Le bilan est lourd: au moins quatre victimes et de nombreuses inconnues. La journée d’hier fut celle d’une terrible attente dans la vallée de Diemtigtal, dans l’Oberland bernois, suite aux deux avalanches dramatiques de dimanche. Les secouristes ont été contraints, en raison de nouvelles chutes de neige, d’interrompre leur recherche. En fin d’après-midi, lors d’une conférence de presse retransmise par la télévision alémanique, la police a confirmé qu’au moins trois personnes étaient encore introuvables. Leurs chances de survie apparaissent désormais faibles. Parmi les disparus figurent un médecin de la Rega et un membre du Ski-Club de Rubigen (BE) en randonnée dans les environs, venus en aide aux victimes de la première coulée de neige.

Pour l’heure, les responsables s’abstiennent de commenter les circonstances du déclenchement des avalanches fatales. Otto von Allmen, chef de la police de l’Oberland bernois, précise toutefois que douze personnes auraient été ensevelies. Autre information, deux Suisses (le médecin ainsi qu’un membre du ski-club) et un Allemand font partie des victimes. La quatrième, décédée durant la nuit, n’a pu encore être identifiée.

Risque limité

Dimanche, alors que le risque d’avalanche est jugé limité, une plaque se détache vers 11h30 dans la zone du Chummli, réputée pour ses trajets de randonnée de difficulté moyenne. Elle emporte un groupe international de huit randonneurs, dont deux se retrouvent ensevelis. Hier, certains médias alémaniques évoquaient le manque de distance entre les skieurs, d’où un poids excessif sur la neige, pour expliquer l’avalanche. La police ne commente pas.

Quoi qu’il en soit, les secours de la Rega sont alors alertés par les 27 membres du Ski-Club Rubigen, en randonnée non loin et qui se sont rapprochés pour porter secours. Or, trente minutes après la première coulée, une seconde masse neigeuse se décroche, emportant notamment le médecin de la Rega qui prodigue des soins et trois représentants du Ski-Club.
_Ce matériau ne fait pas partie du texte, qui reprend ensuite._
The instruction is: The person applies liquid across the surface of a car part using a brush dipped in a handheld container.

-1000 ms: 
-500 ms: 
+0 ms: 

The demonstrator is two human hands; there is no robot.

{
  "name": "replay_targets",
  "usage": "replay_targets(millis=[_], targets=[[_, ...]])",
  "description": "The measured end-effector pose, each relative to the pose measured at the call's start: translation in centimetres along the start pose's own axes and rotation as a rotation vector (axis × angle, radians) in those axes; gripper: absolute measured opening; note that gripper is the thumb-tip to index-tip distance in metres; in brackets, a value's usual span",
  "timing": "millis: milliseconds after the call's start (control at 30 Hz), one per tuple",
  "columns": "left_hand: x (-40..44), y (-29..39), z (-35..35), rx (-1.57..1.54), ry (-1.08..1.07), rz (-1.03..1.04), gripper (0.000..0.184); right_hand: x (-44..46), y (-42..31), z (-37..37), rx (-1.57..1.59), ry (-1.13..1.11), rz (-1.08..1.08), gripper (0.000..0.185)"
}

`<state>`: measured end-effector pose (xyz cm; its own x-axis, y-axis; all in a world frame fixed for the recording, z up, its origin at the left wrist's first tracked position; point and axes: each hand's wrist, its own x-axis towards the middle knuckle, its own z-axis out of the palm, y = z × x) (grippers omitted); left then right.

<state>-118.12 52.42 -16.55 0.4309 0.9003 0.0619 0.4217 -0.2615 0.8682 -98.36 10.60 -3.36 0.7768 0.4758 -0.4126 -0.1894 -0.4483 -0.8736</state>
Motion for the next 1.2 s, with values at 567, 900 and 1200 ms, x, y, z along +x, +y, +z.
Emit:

La cause de cette deuxième avalanche est pour l’heure inexpliquée. Interrogé par le Tages-Anzeiger, un responsable du Ski-Club, Bernhard Scherz, mise sur les répercussions du bruit des hélicoptères intervenus pour les secours. «Il y avait à ce moment-là plus d’une vingtaine de skieurs dans les environs», continue Bernhard Scherz.

L’empressement d’une centaine de sauveteurs permet de dégager cinq personnes vivantes avant l’interruption des secours, dimanche soir en raison de la météo. Lundi, les chutes de neige et le danger d’avalanche ont empêché les recherches dans une région pour l’heure accessible uniquement par voie aérienne. «Nous allons si possible reprendre les approches mardi, a précisé Theo Maurer, du Secours Alpin suisse. Après avoir sécurisé les lieux.»

Les trois personnes dont on est certain qu’elles sont encore ensevelies faisaient partie du premier groupe. Il s’agit d’une Suissesse de 39 ans, d’un Suisse de 48 ans et d’un Allemand de 38 ans.

Au-delà de son lourd bilan et de ses mystères encore nombreux, ce drame de la montagne a déjà particulièrement touché, car fatal à des personnes intervenues pour porter secours. La Rega perd pour la première fois l’un des siens dans une opération liée à une avalanche.